Son talent est mis en valeur dans, notamment, «Rigoletto» et «La Traviata» de Verdi, «Lodoletta» de Mascagni, «La Bohême» et «Madame Butterfly» de Puccini, «Le barbier de Séville» de Rossini, «Lucia di Lammermoor» et «L’élixir d’amour» de Donizetti, «La somnambule» de Bellini, etc.

Après avoir fait ses adieux officiels à l’opéra dans la seconde moitié des années 40, elle ne délaisse pas tout à fait son art et donne encore plus tard des récitals, dans un répertoire Renaissance et Baroque.
 En 1969, elle crée le "concours international de chant Toti Dal Monte", qui, depuis, a lieu chaque année à Trévise.

Elle débute au cinéma dans «Il carnevale di Venezia» (1939), dans lequel elle incarne une cantatrice qui, bien des années après avoir abandonné sa carrière, vient en aide à sa fille en chantant à sa place lorsque celle-ci est prise de panique au moment de se produire à la radio.
 On la voit aussi dans un des épisodes du film à sketches «Gli assi della risata/Programma comico» (1943-1944), qui lui permet d’interpréter l’air populaire «Ciribiribin».

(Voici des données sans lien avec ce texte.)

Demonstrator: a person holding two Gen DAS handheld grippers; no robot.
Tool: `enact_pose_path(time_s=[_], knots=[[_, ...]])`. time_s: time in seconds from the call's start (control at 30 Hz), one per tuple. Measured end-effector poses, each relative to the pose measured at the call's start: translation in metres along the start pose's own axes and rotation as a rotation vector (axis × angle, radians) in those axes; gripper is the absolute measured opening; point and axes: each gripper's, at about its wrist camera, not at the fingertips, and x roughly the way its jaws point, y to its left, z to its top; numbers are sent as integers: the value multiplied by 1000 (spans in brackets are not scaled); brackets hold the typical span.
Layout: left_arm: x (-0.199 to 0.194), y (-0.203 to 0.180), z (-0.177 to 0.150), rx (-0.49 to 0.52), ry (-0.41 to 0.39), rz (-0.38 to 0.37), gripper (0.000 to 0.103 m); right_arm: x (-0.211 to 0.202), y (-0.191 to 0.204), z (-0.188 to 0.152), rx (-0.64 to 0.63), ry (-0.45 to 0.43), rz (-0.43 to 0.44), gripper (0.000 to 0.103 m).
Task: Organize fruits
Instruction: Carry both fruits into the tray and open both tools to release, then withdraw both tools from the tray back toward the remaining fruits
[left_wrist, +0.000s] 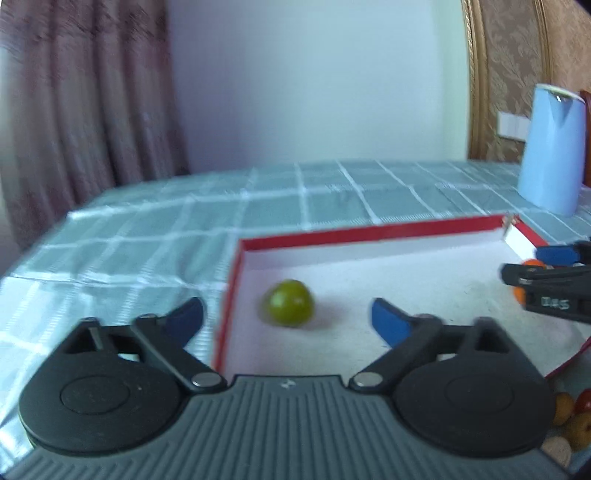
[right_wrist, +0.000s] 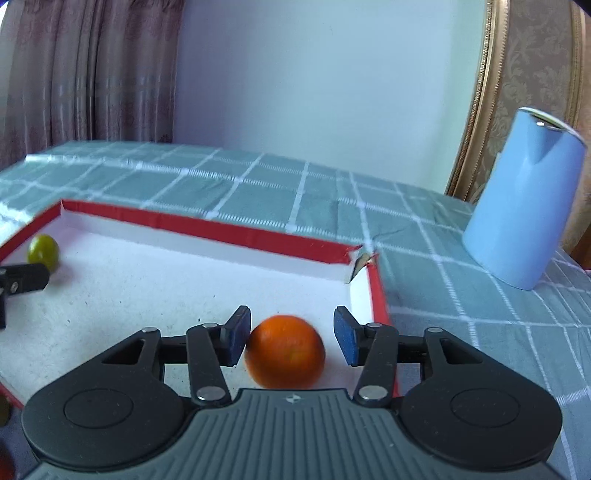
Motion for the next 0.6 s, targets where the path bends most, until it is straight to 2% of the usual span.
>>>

Elle figure ensuite au générique de «Fiori d’arancio», tourné en 1944 mais qui ne connaîtra qu’une sortie limitée quelques années plus tard.
 Cette dernière production émane des studios du Nord de l’Italie, placés alors sous l’égide de la République mussolinienne de Salo.
 Cependant, rien ne peut être reproché à Toti Dal Monte qui, à l’époque, profite de la bienveillance dont font preuve les autorités fascistes à son égard, pour apporter son aide à la Résistance.

Outre «Il carnevale di Venezia», elle tient un autre rôle de premier plan dans «Cuore di mamma» (1954), celui d’une ancienne diva d’opéra ayant fait élever sa fille, fruit d’une relation illégitime, par une autre femme.
 Le reste de sa filmographie se compose de prestations secondaires dans «Il vedovo allegro» (1950) et «Anonimo veneziano» (1970).

A la télévision, elle joue en outre la mère de Cromwell en 1969 dans «Oliver Cromwell : Rittrato di un dittatore».
 Pour terminer, rappelons qu’elle touche aussi au théâtre durant son parcours professionnel avec, notamment, «Les rustres» et «Barouf à Chioggia» de Goldoni ou encore «Six personnages en quête d’auteur» de Pirandello.